__About this task__. Your output should be the exact lines from the start of the data through the line containing "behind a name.", with no pictures.

__Stored data__.
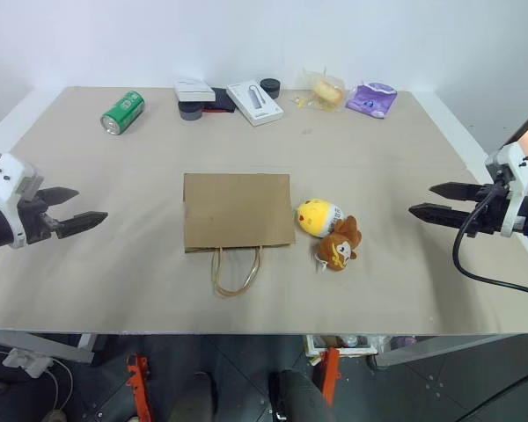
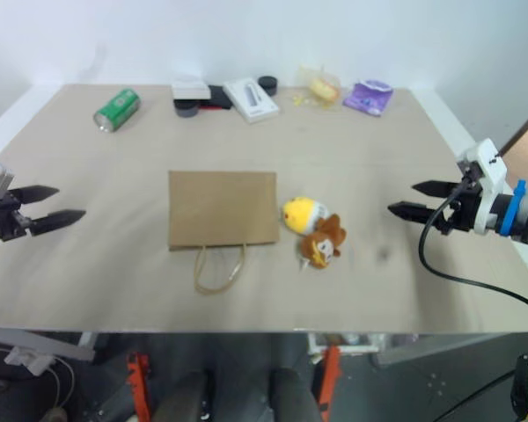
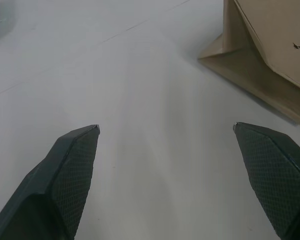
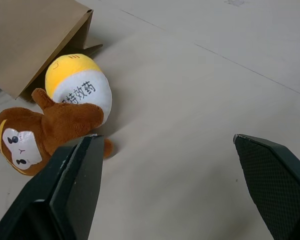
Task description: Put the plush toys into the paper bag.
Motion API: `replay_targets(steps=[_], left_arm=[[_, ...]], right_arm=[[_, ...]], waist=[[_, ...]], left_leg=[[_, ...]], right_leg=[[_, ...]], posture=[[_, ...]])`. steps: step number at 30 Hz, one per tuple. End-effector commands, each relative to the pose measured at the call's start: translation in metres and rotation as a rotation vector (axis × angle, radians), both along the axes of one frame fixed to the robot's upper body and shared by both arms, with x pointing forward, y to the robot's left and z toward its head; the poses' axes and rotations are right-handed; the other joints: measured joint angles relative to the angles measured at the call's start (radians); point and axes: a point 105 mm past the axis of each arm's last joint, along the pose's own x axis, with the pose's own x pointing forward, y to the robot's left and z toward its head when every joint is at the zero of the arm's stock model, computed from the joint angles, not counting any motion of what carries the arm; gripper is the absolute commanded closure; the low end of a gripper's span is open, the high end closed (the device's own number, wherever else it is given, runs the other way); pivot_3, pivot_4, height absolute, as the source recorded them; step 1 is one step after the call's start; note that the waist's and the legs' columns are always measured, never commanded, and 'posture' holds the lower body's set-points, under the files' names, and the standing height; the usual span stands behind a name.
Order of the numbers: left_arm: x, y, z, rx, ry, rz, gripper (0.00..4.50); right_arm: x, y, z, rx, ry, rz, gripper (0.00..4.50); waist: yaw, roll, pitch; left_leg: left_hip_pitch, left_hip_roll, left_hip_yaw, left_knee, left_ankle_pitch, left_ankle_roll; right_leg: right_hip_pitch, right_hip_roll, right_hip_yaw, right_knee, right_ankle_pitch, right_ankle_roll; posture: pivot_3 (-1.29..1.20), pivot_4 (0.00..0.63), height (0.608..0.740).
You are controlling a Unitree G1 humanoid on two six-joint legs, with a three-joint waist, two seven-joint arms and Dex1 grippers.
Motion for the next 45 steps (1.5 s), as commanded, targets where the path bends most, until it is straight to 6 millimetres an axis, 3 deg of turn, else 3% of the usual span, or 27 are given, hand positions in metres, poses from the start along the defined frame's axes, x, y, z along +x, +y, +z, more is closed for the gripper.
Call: replay_targets(steps=[1,15,24,25,29,33,35,38,42,45], left_arm=[[-0.002,0.004,0.016,0.01,-0.056,0.008,0.08],[0.003,0.009,0.014,-0.002,-0.036,0.034,0.08],[0.008,-0.007,0.009,0.021,-0.05,-0.035,0.08],[0.009,-0.015,0.011,0.036,-0.083,-0.064,0.08],[0.008,-0.061,0.021,0.139,-0.307,-0.251,0.08],[-0.001,-0.097,0.023,0.285,-0.531,-0.395,0.08],[-0.006,-0.112,0.023,0.353,-0.66,-0.454,0.08],[-0.02,-0.128,-0.001,0.509,-0.783,-0.607,0.08],[-0.025,-0.137,-0.034,0.624,-0.902,-0.704,0.08],[-0.02,-0.141,-0.038,0.638,-1.008,-0.69,0.08]], right_arm=[[-0.001,0.001,0.013,-0.003,-0.041,0.01,0.0],[-0.006,-0.005,0.014,0.024,-0.023,-0.027,0.0],[-0.008,0.003,0.018,0.051,-0.057,0.015,0.0],[-0.011,0.01,0.022,0.059,-0.074,0.06,0.0],[-0.044,0.07,0.055,0.154,-0.11,0.375,0.0],[-0.062,0.109,0.063,0.104,-0.148,0.542,0.0],[-0.069,0.12,0.061,0.074,-0.153,0.609,0.0],[-0.078,0.134,0.062,0.06,-0.172,0.677,0.0],[-0.086,0.146,0.069,0.086,-0.209,0.727,0.0],[-0.09,0.151,0.07,0.09,-0.218,0.741,0.0]], waist=[[0.0,0.0,0.0],[0.0,0.0,0.0],[-0.001,0.0,0.0],[0.0,0.0,0.0],[0.001,0.0,0.0],[0.001,-0.001,0.0],[0.003,0.0,-0.001],[0.003,-0.001,-0.001],[0.003,0.0,-0.001],[0.004,-0.001,-0.001]], left_leg=[[0.0,0.0,0.0,0.0,0.0,0.0],[0.001,0.0,0.009,0.002,0.0,0.0],[0.001,0.0,0.013,0.005,0.0,0.0],[0.001,0.0,0.013,0.005,0.0,0.0],[0.001,0.0,0.013,0.007,0.0,0.0],[0.002,0.001,0.014,0.008,0.0,0.0],[0.002,0.001,0.014,0.009,0.0,0.0],[0.002,0.001,0.016,0.012,0.0,0.0],[0.003,0.001,0.02,0.015,0.0,0.0],[0.002,0.002,0.022,0.018,0.0,0.001]], right_leg=[[0.0,0.0,0.0,0.0,0.0,0.0],[-0.001,0.001,0.013,0.0,0.004,0.006],[-0.001,0.003,0.018,0.0,0.006,0.009],[-0.001,0.003,0.019,0.0,0.007,0.009],[-0.001,0.004,0.022,0.001,0.008,0.011],[-0.001,0.006,0.023,0.002,0.009,0.011],[0.0,0.005,0.023,0.002,0.009,0.011],[0.0,0.005,0.025,0.002,0.01,0.01],[0.0,0.004,0.029,0.002,0.011,0.009],[0.0,0.004,0.03,0.002,0.013,0.01]], posture=[[0.0,0.15,0.74],[0.0,0.15,0.74],[0.0,0.15,0.74],[0.0,0.15,0.74],[0.0,0.15,0.74],[0.0,0.15,0.74],[0.0,0.15,0.74],[0.0,0.15,0.74],[0.0,0.15,0.74],[0.0,0.15,0.74]])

__Answer to this exercise__.
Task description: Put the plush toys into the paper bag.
Motion API: `replay_targets(steps=[_], left_arm=[[_, ...]], right_arm=[[_, ...]], waist=[[_, ...]], left_leg=[[_, ...]], right_leg=[[_, ...]], posture=[[_, ...]])`. steps: step number at 30 Hz, one per tuple. End-effector commands, each relative to the pose measured at the call's start: translation in metres and rotation as a rotation vector (axis × angle, radians), both along the axes of one frame fixed to the robot's upper body and shared by both arms, with x pointing forward, y to the robot's left and z toward its head; the poses' axes and rotations are right-handed; the other joints: measured joint angles relative to the angles measured at the call's start (radians); point and axes: a point 105 mm past the axis of each arm's last joint, along the pose's own x axis, with the pose's own x pointing forward, y to the robot's left and z toward its head when every joint is at the zero of the arm's stock model, computed from the joint angles, not counting any motion of what carries the arm; gripper is the absolute commanded closure; the low end of a gripper's span is open, the high end closed (the device's own number, wherever else it is given, runs the other way); pivot_3, pivot_4, height absolute, as the source recorded them; step 1 is one step after the call's start; note that the waist's and the legs' columns are always measured, never commanded, and 'posture' holds the lower body's set-points, under the files' names, and the standing height; the usual span stands behind a name.

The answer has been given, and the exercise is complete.